Fig. 3 Pore size distributions of zeolite-13X and M/zeolite-13X catalysts (M = 5 wt% Mn, Fe, Co).

3.1.2. X-ray diffraction studies. The major X-ray diffraction signals (Fig. 4) at 2θ = 15.4, 20.1, 23.3, 26.7, 31 are corresponding to the planes of {331}, {440}, {533}, {642}, {662} and their d values 5.742, 4.424, 3.817, 3.345, 2.871 respectively of zeolite-13X only.²³ Apart from the high intensity diffraction signals, several medium to low intensity diffraction signals are also observed in the XRD patterns of the 13X system. However, there are no separate diffraction patterns for the impregnated metal oxides observed in the present M/zeolite-13X systems. It might be attributed to the overlapping of the some of 13X diffraction signals with M_xO_y (M = Mn, Fe, Co) species or it could be the high dispersion of impregnated metal oxides on zeolite-13X support. However, the huge background of zeolite-13X diffraction patterns which hinders the diffraction peaks of the metal oxides catalysts cannot be ruled out (small quantity (5 wt%) of the metal loadings). Other possibility for not detecting the diffraction patterns is that the crystallites might be less than 5 nm size, which is beyond the detection limits of powder X-ray diffraction technique. The decrease in the intensity of some of the diffraction signals were noted in the XRD patterns of M/zeolite-13X catalysts. It is attributed to the adsorption of impregnated metal oxides (M = Mn, Fe, Co) onto the frame work of zeolite-13X support.

Fig. 4 XRD patterns of zeolite-13X and M/zeolite-13X (M = 5 wt% Mn, Fe, Co) supported catalysts calcined at 400 °C.

3.1.3. SEM analysis. The scanning electron micrograms (Fig. 5) of bare zeolite-13X along with 5 wt% M/zeolite-13X (M = Mn, Fe, Co) are taken at 10 000× magnifications. SEM data clearly indicates that the Mn and Co impregnated metal oxides distribution is quite uniform on the surface of the zeolite-13X support materials and particle aggregation is also not observed on Mn, Co/zeolite-13X materials. On the other hand little aggregation was observed in case of iron oxide impregnated zeolite-13X system. The SEM data is in agreement with textural and physicochemical properties of M/zeolite-13X catalysts as shown in the Table 1.

Fig. 5 Scanning electron micrographs of zeolite-13X and M/zeolite-13X (M = Mn, Fe, Co) supported catalysts.

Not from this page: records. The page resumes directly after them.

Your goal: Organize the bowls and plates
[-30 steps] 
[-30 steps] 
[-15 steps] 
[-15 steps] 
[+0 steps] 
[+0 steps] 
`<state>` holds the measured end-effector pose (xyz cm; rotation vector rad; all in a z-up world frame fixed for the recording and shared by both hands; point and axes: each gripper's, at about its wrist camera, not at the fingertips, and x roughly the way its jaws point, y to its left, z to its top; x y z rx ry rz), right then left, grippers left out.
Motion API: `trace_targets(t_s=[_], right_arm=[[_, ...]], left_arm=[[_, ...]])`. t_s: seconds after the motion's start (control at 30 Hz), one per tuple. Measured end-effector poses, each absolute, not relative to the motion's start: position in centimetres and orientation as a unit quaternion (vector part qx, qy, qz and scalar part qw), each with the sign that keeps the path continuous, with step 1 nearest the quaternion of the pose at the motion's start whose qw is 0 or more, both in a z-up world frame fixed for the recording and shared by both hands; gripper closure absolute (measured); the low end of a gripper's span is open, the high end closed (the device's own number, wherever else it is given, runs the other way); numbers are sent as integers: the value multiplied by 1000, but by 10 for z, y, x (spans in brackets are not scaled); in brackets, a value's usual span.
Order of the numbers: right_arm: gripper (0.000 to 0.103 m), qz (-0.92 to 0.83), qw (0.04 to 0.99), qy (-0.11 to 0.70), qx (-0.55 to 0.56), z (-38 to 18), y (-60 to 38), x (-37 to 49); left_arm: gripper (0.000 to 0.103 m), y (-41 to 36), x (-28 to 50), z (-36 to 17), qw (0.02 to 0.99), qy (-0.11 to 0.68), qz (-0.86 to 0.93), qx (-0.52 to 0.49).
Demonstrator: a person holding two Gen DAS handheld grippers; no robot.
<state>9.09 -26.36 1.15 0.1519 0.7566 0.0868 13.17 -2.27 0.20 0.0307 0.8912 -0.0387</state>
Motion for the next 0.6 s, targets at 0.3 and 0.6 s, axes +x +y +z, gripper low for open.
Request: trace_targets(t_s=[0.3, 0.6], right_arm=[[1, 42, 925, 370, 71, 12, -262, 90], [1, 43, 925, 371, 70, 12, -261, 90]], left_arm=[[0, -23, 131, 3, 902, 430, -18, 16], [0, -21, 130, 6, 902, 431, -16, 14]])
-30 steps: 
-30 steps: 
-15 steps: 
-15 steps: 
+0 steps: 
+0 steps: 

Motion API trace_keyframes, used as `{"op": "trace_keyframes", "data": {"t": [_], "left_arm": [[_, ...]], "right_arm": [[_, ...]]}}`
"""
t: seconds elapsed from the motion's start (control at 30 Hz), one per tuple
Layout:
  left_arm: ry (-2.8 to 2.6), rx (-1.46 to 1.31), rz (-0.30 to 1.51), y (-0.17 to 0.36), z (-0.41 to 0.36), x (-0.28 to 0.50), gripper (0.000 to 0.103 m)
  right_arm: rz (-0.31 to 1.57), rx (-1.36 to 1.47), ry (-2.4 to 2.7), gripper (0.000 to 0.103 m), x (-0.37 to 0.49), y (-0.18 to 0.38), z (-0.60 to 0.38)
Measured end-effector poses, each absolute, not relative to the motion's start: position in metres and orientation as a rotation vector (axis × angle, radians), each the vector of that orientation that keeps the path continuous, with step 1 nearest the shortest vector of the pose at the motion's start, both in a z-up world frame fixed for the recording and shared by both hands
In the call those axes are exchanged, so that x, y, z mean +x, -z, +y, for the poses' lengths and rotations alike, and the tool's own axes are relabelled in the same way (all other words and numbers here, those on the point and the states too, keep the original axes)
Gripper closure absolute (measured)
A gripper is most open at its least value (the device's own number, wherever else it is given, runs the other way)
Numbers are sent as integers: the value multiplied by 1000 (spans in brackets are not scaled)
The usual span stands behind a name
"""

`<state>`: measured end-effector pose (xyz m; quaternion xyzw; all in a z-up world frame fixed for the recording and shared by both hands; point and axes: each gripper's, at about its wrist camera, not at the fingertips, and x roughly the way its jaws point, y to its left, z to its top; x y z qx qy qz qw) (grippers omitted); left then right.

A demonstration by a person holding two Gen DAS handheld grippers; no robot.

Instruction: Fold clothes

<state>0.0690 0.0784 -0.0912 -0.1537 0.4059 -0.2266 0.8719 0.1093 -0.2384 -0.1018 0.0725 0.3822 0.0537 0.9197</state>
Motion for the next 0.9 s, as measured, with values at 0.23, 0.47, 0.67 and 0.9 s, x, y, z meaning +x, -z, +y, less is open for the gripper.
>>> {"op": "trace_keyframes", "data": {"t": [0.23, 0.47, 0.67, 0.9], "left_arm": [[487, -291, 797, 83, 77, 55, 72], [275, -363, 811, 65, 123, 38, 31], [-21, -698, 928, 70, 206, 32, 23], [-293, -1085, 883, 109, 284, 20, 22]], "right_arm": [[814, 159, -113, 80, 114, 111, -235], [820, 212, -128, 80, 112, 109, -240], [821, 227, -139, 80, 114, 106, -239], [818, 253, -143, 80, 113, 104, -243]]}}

3.1.4. Temperature programmed reduction (TPR) studies. TPR experiments are performed on the calcined catalysts to investigate the oxidation states of M/zeolite-13X (M = 5 wt% Mn, Fe, Co) supported catalysts deposited on the zeolite-13X support and to relate these oxidation states with activity studies of the catalysts (Fig. 6). The reducibility of metal oxide catalysts depends on the morphological properties of supported materials, because the support material determines the reactivity of the bridging M-support functionalities.²⁴ Apart from the morphological properties of the support, impurity levels, preparation procedures and the reduction conditions like H₂ partial pressure and heating rate also determines the reducibility of metal oxide catalysts. Therefore the reduction temperatures obtained may be different from the literature reports.²⁵ All metal oxide catalysts exhibited a multistep reduction patterns (Fig. 6) in the temperature region of 250 to 680 °C which indicates that the reduction profiles of impregnated metal oxides on zeolite-13X support are similar to that of bulk metal oxide particles with low interaction with the zeolite support.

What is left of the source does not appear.